[Work instructions] Return the listing below unchanged, but without pictures.
*** Begin section ***
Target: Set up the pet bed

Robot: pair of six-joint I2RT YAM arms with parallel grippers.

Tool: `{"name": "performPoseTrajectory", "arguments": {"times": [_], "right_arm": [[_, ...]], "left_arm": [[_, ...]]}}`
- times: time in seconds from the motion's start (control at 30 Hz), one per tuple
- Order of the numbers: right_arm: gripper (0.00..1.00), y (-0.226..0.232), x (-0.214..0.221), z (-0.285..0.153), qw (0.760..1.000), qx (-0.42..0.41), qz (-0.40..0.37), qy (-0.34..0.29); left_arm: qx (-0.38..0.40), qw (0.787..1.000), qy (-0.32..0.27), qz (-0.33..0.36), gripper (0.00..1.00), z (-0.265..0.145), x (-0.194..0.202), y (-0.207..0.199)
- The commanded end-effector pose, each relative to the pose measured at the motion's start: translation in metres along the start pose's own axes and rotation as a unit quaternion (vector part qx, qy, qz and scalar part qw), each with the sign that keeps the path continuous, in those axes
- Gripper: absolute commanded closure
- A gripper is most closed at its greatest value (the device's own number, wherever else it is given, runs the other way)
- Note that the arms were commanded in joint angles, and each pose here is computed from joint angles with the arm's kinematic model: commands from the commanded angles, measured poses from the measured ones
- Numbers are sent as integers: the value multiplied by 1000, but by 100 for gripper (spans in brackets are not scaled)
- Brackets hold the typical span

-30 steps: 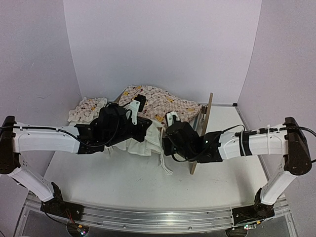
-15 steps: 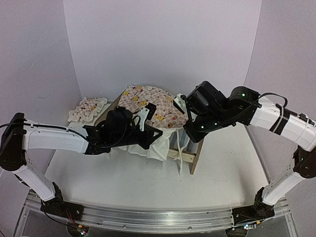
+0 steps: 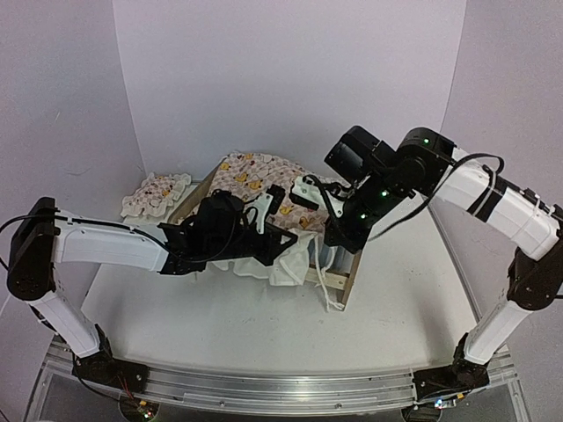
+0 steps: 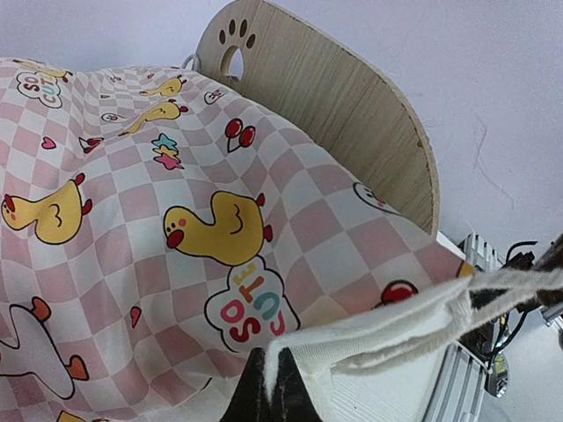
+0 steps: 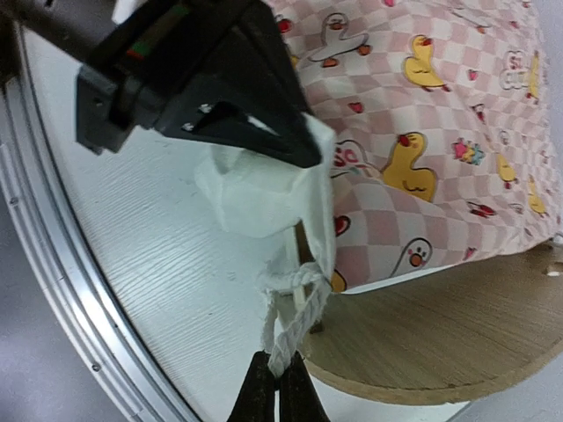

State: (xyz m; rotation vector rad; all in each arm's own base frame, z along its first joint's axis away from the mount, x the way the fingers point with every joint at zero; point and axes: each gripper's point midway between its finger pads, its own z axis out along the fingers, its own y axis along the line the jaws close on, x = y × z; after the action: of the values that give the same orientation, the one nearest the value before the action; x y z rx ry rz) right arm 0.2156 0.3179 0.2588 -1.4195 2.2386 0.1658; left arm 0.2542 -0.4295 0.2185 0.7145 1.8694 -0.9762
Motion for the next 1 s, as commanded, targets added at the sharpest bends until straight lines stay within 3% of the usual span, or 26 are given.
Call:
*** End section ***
[Problem solution]
Target: Set up the pet bed

Robot: pair of six-joint I2RT YAM arms with parallel grippers.

Tool: `{"name": "performPoseTrajectory", "arguments": {"times": [_], "right_arm": [[_, ...]], "left_arm": [[_, ...]]}}`
- times: time in seconds from the motion's start (control at 30 Hz), one per tuple
- Order of the numbers: right_arm: gripper (0.00..1.00), y (-0.226..0.232), x (-0.214..0.221), z (-0.285..0.153), qw (0.760..1.000), qx (-0.42..0.41), qz (-0.40..0.37), qy (-0.34..0.29); left_arm: qx (-0.38..0.40), qw (0.787..1.000), qy (-0.32..0.27), qz (-0.33..0.36), gripper (0.00..1.00), z (-0.265..0.145), x (-0.194..0.202), y (-0.207..0.199)
- The commanded end-effector pose, each relative to the pose measured at the motion's start: translation in metres along the start pose's own axes and rotation as a unit quaternion (vector part qx, qy, qz and scalar part qw), each with the sign that keeps the path continuous, in those axes
- Gripper: absolute commanded closure
- A gripper is most closed at its greatest value (the device's own number, wherever else it is given, runs the other way)
- Note that the arms were commanded in joint angles, and each pose here is computed from joint angles with the arm's kinematic model: commands from the commanded angles, measured poses from the measured ones
- Numbers are sent as integers: the value multiplied by 1000, but by 100 for gripper (spans in brackets are not scaled)
- Brackets hold the typical span

-30 steps: 
-15 steps: 
+0 steps: 
+0 steps: 
+0 steps: 

State: (xyz m; rotation vector rad; all in each arm's own base frame, z along its first joint's axis away from the mount, x the way the fingers point with every joint at zero; point and axes: each gripper's point midway between its finger pads, its own z axis out along the fingers, its own y axis along the line the jaws close on, x = y × z; after the action: of the values that give the same orientation, the one nearest the value before the action; x y z rx ry rz) right arm 0.2156 0.3179 0.2588 -1.4195 2.2386 0.1658; left arm 0.2542 -0.4295 0.2185 0.7145 1.8694 -0.9762
Motion for the next 1 s, as commanded, targets added at the sharpest bends until straight lines stay within 3% of the usual span, or 26 are given.
Call:

The response to this exercise is finished.